Словно весь Петроградский остров собрался здесь на какое-то событие общегородской значимости, и все неторопливо, но так же целеустремленно двигались в одном направлении. Передние ряды притормаживали, задние – напирали, и Вера оказалась в густой толпе, буквально стиснутая со всем сторон потными разгоряченными телами. Ей вдруг представилось, как эта плотная людская масса заполняет проспект и, словно перестоявшее тесто из кастрюли, вытекает на набережную, напирая на каменный парапет, ломая решетки мостов… Она слегка растерялась, потом тряхнула головой и заработала локтями, пробираясь назад. Получалось очень медленно, ее постоянно толкали и увлекали в прежнем направлении.

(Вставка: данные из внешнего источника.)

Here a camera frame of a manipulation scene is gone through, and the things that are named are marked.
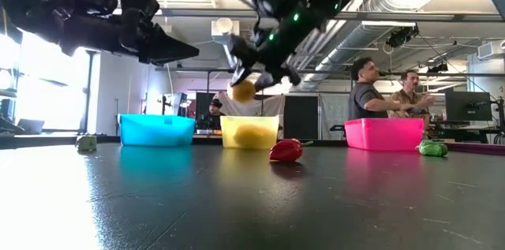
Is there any bright window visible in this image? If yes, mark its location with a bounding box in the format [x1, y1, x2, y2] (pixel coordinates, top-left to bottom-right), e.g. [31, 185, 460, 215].
[15, 44, 91, 132]

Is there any white ceiling box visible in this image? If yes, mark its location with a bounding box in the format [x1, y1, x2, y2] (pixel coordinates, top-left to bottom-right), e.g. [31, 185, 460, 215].
[211, 17, 241, 46]

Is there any grey laptop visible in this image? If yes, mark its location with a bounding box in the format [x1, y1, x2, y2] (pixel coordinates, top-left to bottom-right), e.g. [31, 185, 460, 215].
[15, 118, 47, 135]

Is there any black tripod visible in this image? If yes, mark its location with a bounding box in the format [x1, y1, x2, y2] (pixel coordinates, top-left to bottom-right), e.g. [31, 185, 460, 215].
[113, 98, 122, 135]

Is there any person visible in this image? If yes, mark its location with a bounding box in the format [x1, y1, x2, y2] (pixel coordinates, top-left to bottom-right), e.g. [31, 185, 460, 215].
[388, 69, 437, 120]
[347, 57, 419, 121]
[205, 98, 226, 131]

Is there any black computer monitor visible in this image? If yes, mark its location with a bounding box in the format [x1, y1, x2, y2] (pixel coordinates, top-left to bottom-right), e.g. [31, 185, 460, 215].
[444, 91, 493, 123]

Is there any black hanging equipment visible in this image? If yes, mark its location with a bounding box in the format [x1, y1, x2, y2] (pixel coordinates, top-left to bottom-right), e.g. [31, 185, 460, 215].
[386, 24, 420, 48]

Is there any ceiling strip light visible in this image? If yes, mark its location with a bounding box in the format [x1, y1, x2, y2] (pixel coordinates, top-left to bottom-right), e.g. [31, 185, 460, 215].
[361, 20, 418, 28]

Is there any yellow plastic basket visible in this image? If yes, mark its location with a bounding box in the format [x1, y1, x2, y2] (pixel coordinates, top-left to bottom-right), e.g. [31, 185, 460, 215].
[219, 114, 280, 151]

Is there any black aluminium table frame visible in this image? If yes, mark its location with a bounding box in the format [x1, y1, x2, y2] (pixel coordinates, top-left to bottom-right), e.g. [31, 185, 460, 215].
[0, 134, 120, 149]

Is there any black panel board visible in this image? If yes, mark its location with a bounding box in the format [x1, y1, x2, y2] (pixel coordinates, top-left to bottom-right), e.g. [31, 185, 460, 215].
[283, 95, 320, 140]

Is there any white wall air unit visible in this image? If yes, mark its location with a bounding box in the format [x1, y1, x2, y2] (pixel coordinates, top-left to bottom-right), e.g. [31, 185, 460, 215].
[476, 40, 505, 61]

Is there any red toy pepper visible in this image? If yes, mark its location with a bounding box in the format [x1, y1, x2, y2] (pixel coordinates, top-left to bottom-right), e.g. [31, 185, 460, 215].
[268, 138, 315, 163]

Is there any studio light stand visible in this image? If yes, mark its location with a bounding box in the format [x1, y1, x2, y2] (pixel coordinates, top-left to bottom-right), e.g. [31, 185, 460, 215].
[157, 91, 189, 116]

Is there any black horizontal frame bar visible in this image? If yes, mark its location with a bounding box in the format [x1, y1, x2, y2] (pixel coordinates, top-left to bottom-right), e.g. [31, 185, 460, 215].
[153, 67, 505, 78]

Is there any blue plastic basket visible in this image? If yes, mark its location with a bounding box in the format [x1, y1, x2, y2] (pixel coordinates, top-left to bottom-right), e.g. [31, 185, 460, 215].
[118, 114, 196, 147]

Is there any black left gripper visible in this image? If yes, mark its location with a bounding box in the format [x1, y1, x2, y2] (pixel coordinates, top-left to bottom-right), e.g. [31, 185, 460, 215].
[58, 0, 200, 66]

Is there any green toy pepper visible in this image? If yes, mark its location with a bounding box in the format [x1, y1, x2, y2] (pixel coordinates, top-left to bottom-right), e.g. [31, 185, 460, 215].
[417, 139, 449, 158]
[74, 134, 98, 152]

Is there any pink plastic basket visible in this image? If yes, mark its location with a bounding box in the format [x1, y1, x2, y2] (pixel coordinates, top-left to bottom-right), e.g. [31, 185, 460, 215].
[344, 118, 425, 152]

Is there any grey overhead crossbeam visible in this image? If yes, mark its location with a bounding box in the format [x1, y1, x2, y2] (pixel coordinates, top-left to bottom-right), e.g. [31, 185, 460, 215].
[157, 7, 505, 23]

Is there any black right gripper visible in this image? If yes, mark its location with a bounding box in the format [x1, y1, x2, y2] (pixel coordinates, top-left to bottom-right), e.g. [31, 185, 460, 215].
[229, 6, 317, 90]

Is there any silver ventilation duct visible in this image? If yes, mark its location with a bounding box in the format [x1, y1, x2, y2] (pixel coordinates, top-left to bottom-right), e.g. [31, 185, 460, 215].
[286, 0, 439, 91]

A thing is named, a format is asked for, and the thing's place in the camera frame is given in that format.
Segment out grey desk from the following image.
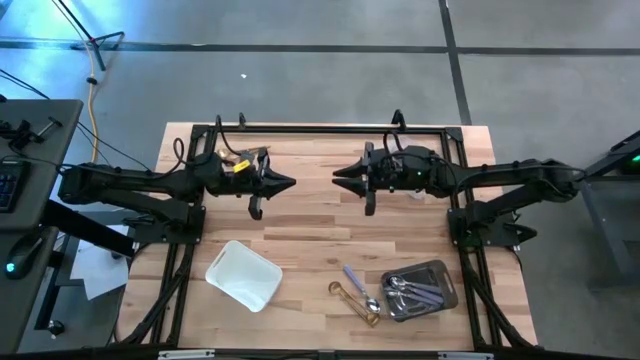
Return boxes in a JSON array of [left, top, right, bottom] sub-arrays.
[[0, 98, 85, 354]]

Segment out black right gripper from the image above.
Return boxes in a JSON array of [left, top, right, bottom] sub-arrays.
[[332, 142, 437, 217]]

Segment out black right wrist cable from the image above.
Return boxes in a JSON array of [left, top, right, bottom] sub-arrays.
[[381, 128, 404, 154]]

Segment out black diagonal beam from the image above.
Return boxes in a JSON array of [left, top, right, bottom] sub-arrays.
[[40, 198, 137, 259]]

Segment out black tripod stand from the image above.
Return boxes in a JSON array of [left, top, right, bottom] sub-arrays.
[[49, 0, 127, 72]]

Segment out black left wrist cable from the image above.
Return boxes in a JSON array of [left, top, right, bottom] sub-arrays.
[[171, 114, 242, 167]]

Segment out silver bracket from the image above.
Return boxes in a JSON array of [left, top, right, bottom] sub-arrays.
[[157, 349, 216, 360], [437, 351, 495, 360]]

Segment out black keyboard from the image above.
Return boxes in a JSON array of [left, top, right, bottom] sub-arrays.
[[0, 158, 30, 215]]

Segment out black computer with green light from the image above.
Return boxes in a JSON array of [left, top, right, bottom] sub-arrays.
[[618, 149, 640, 177]]

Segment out yellow power cable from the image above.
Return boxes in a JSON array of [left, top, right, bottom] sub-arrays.
[[82, 37, 102, 164]]

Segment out thin black cable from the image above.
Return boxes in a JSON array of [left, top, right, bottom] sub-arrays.
[[0, 68, 157, 174]]

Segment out white paper sheets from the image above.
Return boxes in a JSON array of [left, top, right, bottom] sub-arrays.
[[68, 223, 131, 302]]

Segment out white plastic bin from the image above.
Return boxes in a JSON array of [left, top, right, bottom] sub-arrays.
[[204, 239, 284, 314]]

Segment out clear plastic bin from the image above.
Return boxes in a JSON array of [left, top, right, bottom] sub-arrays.
[[378, 133, 449, 201]]

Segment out grey metal cart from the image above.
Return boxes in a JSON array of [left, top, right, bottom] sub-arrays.
[[549, 129, 640, 284]]

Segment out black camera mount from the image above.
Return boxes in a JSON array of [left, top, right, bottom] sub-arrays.
[[0, 115, 65, 152]]

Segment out dark grey plastic bin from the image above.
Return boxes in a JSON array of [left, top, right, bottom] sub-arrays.
[[380, 259, 460, 324]]

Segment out black computer mouse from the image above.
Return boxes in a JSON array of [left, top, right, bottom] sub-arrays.
[[3, 233, 45, 280]]

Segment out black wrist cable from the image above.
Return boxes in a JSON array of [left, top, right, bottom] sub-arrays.
[[381, 128, 404, 154], [171, 114, 242, 167]]

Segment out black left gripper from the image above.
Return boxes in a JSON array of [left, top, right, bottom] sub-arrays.
[[207, 149, 297, 220]]

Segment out black metal table frame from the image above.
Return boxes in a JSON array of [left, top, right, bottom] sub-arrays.
[[112, 123, 540, 351]]

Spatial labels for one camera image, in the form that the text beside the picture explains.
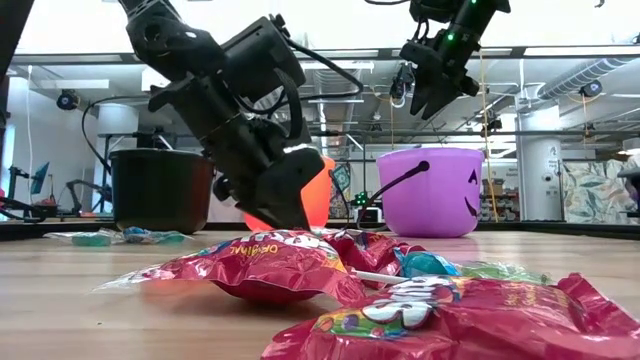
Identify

Подвыпивший парень в шортах и разнокалиберных цепях на голой груди загородил Вере дорогу, а в ответ на попытку девушки его обойти меланхолично осведомился: "Куда прешь, коза?", продолжая двигаться вперед с неотвратимостью бульдозера.
По проспекту, истошно завывая и сияя огнями, промчались две пожарные машины.
– Видали? Еще поехали. А там уже пять! Все никак потушить не могут… – полная молодая женщина, прижимая к боку ребенка, встала на цыпочки и изо всех сил вытянула шею.
– Пять чего? – устало выдохнула Вера, на время прекратив борьбу с людской стихией.
– Расчетов пожарных, чего же еще? Вон выстроились рядком! Да вы, девушка, сама поглядите, вы ростом повыше и на каблуках. Что они там делают?
Вера передернула плечами и послушно развернулась. Перед ней колыхалось целое море людских голов. Кто-то уже сидел на плечах. В первых рядах оживленно шумели, выкрикивая что-то задорное и неразборчивое. Все происходящее напоминало митинг или демонстрацию, не хватало только транспарантов с соответствующими лозунгами.